1

I encountered a kryo buffer overflow exception, but I really don't understand what data could require more than the current buffer size. I already have spark.kryoserializer.buffer.max set to 256Mb, and even a toString applied on the dataset items, which should be much bigger than what kryo requires, take less than that (per item).

I know I can increase this parameter, and I will right now, but I don't think this is a good practice to simply increase resources when reaching a bound without investigating what happens (same as if I get an OOM and simply increase ram allocation without checking what takes more ram)

=> So, is there a way to investigate what is put in the buffer along the spark dag execution?
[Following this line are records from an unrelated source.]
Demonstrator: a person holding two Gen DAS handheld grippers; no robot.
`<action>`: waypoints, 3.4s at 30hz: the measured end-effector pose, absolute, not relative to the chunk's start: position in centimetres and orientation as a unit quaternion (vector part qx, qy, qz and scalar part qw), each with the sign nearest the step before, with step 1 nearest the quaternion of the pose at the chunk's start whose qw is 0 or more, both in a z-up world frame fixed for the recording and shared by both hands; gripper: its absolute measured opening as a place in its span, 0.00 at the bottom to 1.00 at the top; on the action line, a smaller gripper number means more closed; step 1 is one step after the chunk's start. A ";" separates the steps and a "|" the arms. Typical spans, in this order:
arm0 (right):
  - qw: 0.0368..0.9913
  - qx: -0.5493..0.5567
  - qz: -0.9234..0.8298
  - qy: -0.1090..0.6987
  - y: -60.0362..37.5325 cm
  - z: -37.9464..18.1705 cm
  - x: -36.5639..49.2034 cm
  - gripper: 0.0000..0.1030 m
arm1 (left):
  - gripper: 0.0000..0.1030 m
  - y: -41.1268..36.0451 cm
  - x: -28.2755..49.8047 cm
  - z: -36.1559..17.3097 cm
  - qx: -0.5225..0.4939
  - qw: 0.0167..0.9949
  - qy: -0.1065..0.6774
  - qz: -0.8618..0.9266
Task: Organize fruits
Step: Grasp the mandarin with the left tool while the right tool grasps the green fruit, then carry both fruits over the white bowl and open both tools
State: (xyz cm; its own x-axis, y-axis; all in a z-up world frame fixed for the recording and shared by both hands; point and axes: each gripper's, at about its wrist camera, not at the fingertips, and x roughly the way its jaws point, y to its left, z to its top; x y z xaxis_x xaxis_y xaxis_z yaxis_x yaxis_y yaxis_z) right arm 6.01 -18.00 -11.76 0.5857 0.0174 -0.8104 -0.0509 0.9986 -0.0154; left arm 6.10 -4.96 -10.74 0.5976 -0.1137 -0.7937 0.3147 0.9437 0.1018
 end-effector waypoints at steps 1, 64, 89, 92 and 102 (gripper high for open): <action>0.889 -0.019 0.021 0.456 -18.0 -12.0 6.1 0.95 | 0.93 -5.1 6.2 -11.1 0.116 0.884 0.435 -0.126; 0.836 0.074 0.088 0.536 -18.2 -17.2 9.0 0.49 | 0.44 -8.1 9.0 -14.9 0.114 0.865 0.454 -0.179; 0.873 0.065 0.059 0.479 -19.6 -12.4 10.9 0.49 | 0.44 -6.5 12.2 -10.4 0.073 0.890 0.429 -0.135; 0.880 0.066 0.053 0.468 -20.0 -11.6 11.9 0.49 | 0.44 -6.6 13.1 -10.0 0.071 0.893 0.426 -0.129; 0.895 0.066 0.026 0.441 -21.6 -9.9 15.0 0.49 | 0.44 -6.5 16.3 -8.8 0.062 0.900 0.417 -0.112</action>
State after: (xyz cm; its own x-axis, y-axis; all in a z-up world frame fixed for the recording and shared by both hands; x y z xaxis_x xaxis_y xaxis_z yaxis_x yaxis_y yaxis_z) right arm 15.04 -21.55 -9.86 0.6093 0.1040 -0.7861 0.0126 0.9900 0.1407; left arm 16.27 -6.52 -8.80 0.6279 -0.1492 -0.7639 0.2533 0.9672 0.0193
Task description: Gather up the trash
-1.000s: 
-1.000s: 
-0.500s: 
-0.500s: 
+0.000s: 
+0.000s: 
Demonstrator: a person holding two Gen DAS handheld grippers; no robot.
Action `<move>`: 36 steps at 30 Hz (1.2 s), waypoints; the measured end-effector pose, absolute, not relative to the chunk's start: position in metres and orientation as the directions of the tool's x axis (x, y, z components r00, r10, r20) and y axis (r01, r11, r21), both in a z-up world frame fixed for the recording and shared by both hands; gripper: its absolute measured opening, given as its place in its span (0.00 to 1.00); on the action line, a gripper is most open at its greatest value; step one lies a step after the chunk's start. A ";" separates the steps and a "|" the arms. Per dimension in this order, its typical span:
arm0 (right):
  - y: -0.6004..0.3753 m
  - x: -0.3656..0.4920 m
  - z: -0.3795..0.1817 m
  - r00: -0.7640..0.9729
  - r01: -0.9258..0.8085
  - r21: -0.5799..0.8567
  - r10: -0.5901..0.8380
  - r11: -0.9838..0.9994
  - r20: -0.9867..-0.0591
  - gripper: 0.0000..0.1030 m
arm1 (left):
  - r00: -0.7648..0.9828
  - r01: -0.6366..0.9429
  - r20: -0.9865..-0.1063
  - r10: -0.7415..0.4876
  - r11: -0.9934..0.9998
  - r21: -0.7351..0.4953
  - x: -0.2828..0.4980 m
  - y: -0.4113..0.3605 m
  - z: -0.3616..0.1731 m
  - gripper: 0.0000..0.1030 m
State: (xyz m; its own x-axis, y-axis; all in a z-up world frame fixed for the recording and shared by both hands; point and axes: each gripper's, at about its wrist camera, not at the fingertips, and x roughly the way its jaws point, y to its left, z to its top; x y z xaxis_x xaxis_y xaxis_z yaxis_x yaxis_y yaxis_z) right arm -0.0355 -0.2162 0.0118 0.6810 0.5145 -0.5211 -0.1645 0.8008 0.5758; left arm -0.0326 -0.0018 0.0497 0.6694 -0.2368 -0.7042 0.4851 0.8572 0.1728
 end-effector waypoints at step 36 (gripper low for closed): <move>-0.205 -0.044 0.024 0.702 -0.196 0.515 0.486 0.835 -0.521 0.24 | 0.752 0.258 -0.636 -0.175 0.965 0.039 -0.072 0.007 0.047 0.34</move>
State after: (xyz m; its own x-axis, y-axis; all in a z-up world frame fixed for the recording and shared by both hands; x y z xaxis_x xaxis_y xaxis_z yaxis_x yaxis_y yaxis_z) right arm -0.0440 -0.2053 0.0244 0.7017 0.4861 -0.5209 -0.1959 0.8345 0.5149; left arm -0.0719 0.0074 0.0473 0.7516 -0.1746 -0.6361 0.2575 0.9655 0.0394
I couldn't find anything in the spark ui.

Note that How Kryo serializer allocates buffer in Spark is not the same question. It ask how it works (and actually no one answers it), and I ask how to investigate. In the above question, all answers discuss the parameters to use, I know which param to use and I do manage to avoid the exception by increasing the parameters. However, I already consume too much ram, and need to optimize it, kryo buffer included.

Juh_
  • 14,628
  • 8
  • 59
  • 92

1 Answers1

0

All data that is sent over the network or written to the disk or persisted in the memory should be serialized along with the spark dag. Hence, Kryo serialization buffer must be larger than any object you attempt to serialize and must be less than 2048m.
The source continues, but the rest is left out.